## WHAT TO DO:
Every line of the entries that holds the word "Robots" is to be copied.

···

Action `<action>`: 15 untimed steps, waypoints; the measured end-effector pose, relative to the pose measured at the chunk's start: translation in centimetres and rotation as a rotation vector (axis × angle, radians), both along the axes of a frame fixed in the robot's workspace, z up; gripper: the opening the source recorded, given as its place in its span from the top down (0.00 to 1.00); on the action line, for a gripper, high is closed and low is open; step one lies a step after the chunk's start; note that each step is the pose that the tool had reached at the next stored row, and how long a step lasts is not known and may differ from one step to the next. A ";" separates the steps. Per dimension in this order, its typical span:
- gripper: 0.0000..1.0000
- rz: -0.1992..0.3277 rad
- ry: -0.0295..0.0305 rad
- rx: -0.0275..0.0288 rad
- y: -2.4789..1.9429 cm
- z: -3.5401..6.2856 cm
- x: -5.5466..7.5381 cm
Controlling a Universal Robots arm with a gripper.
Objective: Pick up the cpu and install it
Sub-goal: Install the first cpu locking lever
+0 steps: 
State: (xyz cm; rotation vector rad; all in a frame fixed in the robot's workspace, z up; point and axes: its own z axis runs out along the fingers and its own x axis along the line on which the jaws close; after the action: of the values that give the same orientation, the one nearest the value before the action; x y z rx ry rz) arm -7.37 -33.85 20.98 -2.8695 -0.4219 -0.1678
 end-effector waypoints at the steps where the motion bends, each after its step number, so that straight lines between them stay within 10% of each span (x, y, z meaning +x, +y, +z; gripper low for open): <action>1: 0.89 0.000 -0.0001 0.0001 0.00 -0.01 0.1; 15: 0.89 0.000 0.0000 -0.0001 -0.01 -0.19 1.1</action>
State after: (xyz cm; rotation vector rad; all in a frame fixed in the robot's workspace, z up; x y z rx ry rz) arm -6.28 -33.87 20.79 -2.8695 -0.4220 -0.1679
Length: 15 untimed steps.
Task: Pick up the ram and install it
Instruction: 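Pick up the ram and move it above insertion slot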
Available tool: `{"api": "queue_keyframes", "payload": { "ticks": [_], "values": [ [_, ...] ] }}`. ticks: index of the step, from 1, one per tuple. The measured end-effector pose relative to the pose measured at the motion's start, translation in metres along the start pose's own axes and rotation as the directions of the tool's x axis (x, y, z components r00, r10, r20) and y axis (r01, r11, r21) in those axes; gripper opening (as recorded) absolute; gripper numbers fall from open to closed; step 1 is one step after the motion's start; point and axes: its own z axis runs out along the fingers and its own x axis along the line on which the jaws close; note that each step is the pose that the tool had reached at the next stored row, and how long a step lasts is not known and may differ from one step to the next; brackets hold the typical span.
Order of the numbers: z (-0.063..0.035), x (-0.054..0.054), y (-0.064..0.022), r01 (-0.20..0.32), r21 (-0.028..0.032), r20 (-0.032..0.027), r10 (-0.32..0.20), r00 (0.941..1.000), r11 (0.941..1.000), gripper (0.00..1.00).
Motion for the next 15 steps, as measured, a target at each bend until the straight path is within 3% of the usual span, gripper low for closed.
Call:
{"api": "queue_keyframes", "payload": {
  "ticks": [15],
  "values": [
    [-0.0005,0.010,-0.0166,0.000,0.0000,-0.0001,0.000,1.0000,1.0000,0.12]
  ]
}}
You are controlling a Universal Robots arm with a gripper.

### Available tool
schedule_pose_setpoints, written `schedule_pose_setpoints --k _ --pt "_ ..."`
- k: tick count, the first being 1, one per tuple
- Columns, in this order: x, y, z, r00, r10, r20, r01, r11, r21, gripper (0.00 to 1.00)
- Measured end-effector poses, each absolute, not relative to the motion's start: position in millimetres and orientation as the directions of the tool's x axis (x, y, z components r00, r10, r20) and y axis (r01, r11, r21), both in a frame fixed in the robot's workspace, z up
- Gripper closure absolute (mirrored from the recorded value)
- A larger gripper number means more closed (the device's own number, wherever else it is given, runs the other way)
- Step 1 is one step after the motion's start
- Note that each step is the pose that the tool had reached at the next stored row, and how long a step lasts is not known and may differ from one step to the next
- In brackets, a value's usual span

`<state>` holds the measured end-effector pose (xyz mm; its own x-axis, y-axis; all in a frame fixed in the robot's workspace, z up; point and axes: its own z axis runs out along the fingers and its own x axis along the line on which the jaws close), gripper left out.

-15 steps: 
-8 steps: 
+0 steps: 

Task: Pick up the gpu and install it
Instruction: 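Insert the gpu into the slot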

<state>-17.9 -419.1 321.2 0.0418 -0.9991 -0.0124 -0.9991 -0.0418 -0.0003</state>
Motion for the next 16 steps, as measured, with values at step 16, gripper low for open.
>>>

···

## FINISHED EXERCISE:
Controlling a Universal Robots arm with a gripper.
You are controlling a Universal Robots arm with a gripper.

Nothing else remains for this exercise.